**Aim of the exercise**
Using the records below, repeat exactly the lines from the one holding "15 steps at" through the one holding "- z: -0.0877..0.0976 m", both ends included, and no others.

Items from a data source
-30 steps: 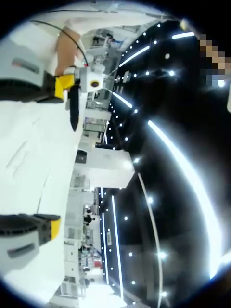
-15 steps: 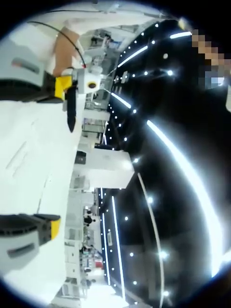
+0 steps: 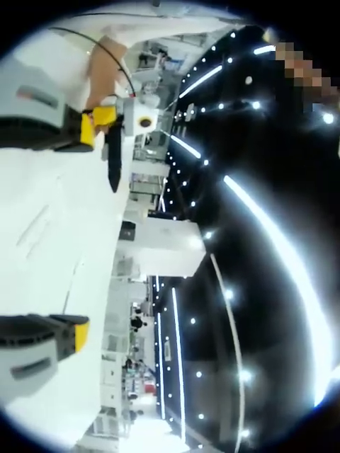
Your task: Locate the socket holder cover, grip the socket holder cover, clip it into the socket holder slot.
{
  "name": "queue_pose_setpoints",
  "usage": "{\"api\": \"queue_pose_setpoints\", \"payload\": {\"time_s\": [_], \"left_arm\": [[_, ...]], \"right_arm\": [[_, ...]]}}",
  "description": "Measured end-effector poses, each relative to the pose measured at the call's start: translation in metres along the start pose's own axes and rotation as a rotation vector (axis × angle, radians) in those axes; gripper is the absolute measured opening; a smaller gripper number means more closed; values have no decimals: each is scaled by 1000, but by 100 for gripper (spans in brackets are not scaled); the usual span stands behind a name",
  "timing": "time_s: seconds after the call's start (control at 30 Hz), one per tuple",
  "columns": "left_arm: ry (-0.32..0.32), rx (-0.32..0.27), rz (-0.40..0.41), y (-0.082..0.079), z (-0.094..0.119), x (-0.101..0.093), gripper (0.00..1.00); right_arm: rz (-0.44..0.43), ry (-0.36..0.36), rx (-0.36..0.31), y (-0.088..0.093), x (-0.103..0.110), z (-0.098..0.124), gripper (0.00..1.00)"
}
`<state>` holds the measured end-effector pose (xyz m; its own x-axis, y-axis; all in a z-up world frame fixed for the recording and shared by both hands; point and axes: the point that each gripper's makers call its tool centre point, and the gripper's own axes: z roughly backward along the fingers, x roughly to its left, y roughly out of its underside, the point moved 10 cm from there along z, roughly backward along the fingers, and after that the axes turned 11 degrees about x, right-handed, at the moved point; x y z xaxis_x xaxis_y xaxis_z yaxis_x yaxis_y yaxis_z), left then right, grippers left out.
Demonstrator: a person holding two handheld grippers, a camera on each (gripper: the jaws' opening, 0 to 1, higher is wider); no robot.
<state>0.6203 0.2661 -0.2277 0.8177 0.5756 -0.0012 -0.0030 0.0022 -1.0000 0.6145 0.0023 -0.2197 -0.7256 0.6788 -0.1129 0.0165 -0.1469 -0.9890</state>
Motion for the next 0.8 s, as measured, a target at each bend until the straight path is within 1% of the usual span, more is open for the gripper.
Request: {"api": "queue_pose_setpoints", "payload": {"time_s": [0.13, 0.23, 0.37, 0.5, 0.57, 0.7, 0.8], "left_arm": [[-1, 0, 0, 0, 0, 1, 95], [8, -8, 21, 2, -1, 0, 95], [11, 8, 2, 4, -3, -3, 95], [10, -1, 6, 2, -2, -3, 94], [6, 7, 0, 4, -2, -3, 94], [5, 19, -1, 6, -3, -2, 94], [5, 22, -9, 6, -3, -4, 94]], "right_arm": [[31, -14, 34, -6, -3, 2, 95], [81, -21, 87, -14, -6, 9, 95], [87, -16, 105, -21, -13, 19, 94], [108, -2, 153, -20, -16, 27, 93], [135, -15, 190, -21, -17, 32, 93], [212, -50, 300, -21, -22, 37, 93], [250, -77, 362, -22, -26, 39, 90]]}}
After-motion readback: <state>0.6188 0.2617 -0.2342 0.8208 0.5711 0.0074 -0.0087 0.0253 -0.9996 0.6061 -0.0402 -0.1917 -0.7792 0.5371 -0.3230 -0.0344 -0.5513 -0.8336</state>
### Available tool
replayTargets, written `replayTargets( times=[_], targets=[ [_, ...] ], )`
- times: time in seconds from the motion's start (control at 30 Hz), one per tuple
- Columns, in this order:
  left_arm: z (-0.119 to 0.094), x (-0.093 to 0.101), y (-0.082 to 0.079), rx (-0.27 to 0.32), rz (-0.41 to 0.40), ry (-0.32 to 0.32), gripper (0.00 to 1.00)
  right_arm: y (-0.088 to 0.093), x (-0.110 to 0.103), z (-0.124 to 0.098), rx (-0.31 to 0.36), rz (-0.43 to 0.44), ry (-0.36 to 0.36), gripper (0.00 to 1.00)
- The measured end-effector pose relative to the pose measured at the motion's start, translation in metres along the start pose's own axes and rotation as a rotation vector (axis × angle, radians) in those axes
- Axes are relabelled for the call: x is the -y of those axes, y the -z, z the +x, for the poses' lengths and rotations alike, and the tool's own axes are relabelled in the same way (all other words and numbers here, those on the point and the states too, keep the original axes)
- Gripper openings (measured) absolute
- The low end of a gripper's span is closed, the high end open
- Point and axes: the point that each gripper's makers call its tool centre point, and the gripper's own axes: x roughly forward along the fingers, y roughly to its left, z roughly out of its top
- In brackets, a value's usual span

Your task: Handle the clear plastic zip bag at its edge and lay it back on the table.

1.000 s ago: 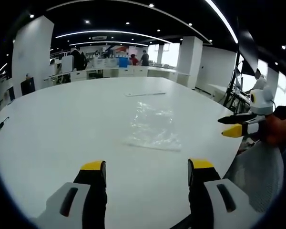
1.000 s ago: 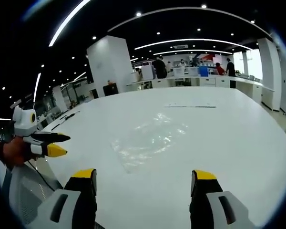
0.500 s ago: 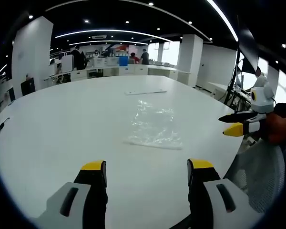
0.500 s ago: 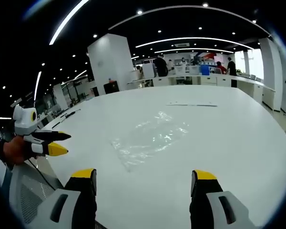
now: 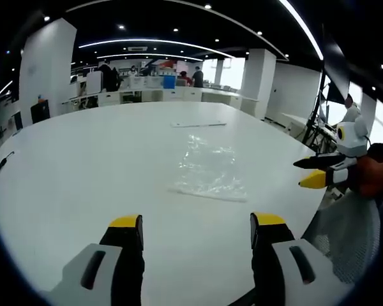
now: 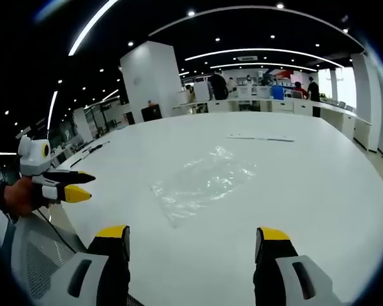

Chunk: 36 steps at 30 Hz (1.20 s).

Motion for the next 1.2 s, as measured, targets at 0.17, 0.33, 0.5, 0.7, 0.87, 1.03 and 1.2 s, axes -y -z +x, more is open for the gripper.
replayTargets(
  times=[0.17, 0.33, 0.5, 0.7, 0.87, 1.03, 1.2],
  targets=[
    [0.000, 0.001, 0.001, -0.001, 0.004, 0.002, 0.66, 0.001, 0.000, 0.006, -0.014, -0.016, -0.006, 0.80],
    [0.000, 0.003, 0.001, -0.005, 0.006, 0.003, 0.66, -0.003, -0.001, 0.015, -0.018, -0.038, -0.021, 0.79],
    [0.000, 0.002, 0.001, -0.008, 0.005, -0.002, 0.66, -0.015, -0.007, 0.033, -0.010, -0.066, -0.047, 0.79],
    [0.001, 0.003, 0.003, -0.020, 0.012, -0.003, 0.65, -0.033, -0.012, 0.055, 0.018, -0.067, -0.075, 0.78],
    [0.003, 0.007, 0.007, -0.046, 0.045, 0.003, 0.65, -0.048, -0.020, 0.072, 0.028, -0.084, -0.102, 0.78],
    [0.004, 0.008, 0.009, -0.066, 0.056, 0.013, 0.66, -0.063, -0.025, 0.079, 0.053, -0.076, -0.116, 0.78],
    [0.005, 0.007, 0.013, -0.077, 0.071, 0.006, 0.66, -0.069, -0.024, 0.094, 0.051, -0.083, -0.126, 0.78]
  ],
)
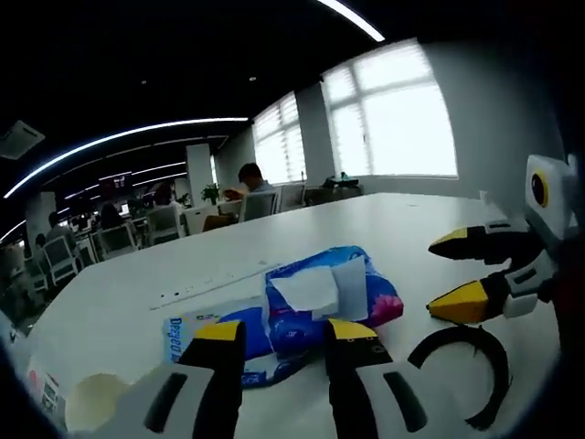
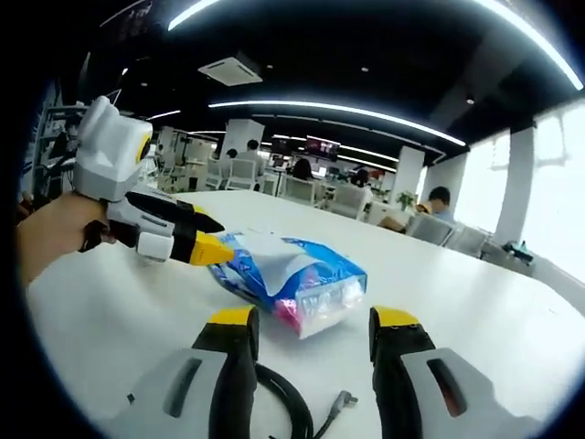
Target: Arrange the tabletop items into an orderly group along one side of the table until the central work area is clear of visible clutter.
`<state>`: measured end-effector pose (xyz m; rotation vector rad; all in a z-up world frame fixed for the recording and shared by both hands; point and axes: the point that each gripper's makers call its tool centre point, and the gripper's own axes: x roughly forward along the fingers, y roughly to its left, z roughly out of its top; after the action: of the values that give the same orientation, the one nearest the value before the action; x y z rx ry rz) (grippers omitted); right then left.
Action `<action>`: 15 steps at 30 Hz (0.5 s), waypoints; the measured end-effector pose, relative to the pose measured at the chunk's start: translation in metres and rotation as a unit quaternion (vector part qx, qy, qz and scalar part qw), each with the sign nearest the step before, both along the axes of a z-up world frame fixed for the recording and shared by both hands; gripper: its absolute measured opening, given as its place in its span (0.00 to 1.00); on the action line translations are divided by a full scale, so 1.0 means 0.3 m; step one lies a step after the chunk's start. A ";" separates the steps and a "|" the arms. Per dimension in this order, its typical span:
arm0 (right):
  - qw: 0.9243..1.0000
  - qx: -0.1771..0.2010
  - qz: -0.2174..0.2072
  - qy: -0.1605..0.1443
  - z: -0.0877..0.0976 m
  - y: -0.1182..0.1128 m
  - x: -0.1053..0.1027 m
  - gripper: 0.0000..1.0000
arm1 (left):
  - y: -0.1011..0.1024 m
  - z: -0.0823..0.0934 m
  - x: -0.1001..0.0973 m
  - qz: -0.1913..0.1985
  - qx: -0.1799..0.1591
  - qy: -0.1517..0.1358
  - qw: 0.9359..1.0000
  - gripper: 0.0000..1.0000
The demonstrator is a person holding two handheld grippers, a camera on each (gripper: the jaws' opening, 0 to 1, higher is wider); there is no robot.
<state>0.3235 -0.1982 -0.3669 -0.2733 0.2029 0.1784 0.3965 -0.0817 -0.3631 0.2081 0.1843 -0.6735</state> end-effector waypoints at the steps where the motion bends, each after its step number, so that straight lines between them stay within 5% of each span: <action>1: 1.000 0.000 -0.001 0.000 -0.001 0.000 0.003 0.46 | 0.000 0.003 0.005 0.001 0.001 -0.002 1.000 0.33; 8: 1.000 0.006 -0.004 0.001 -0.005 0.011 0.025 0.44 | 0.001 0.020 0.039 0.005 0.004 -0.016 1.000 0.32; 15: 1.000 -0.011 -0.009 0.001 -0.011 0.031 0.057 0.39 | -0.007 -0.022 0.070 0.002 0.006 0.009 1.000 0.29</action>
<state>0.3406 -0.1889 -0.3703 -0.2924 0.2087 0.1580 0.4175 -0.0838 -0.3697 0.2141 0.2057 -0.6703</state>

**Result for this task**
Action `<action>`: 15 steps at 30 Hz (0.5 s), waypoints; the measured end-effector pose, relative to the pose measured at the chunk's start: translation in metres and rotation as a unit quaternion (vector part qx, qy, qz and scalar part qw), each with the sign nearest the step before, both along the axes of a z-up world frame fixed for the recording and shared by both hands; gripper: its absolute measured opening, given as its place in its span (0.00 to 1.00); on the action line translations are divided by a full scale, so 1.0 means 0.3 m; step one lies a step after the chunk's start. A ";" separates the steps and a "|" the arms. Per dimension in this order, its typical span:
arm0 (right):
  - qw: 0.9243..1.0000
  - qx: -0.1771..0.2010
  - qz: -0.2174..0.2072
  - qy: -0.1605..0.1443
  - z: -0.0877..0.0976 m

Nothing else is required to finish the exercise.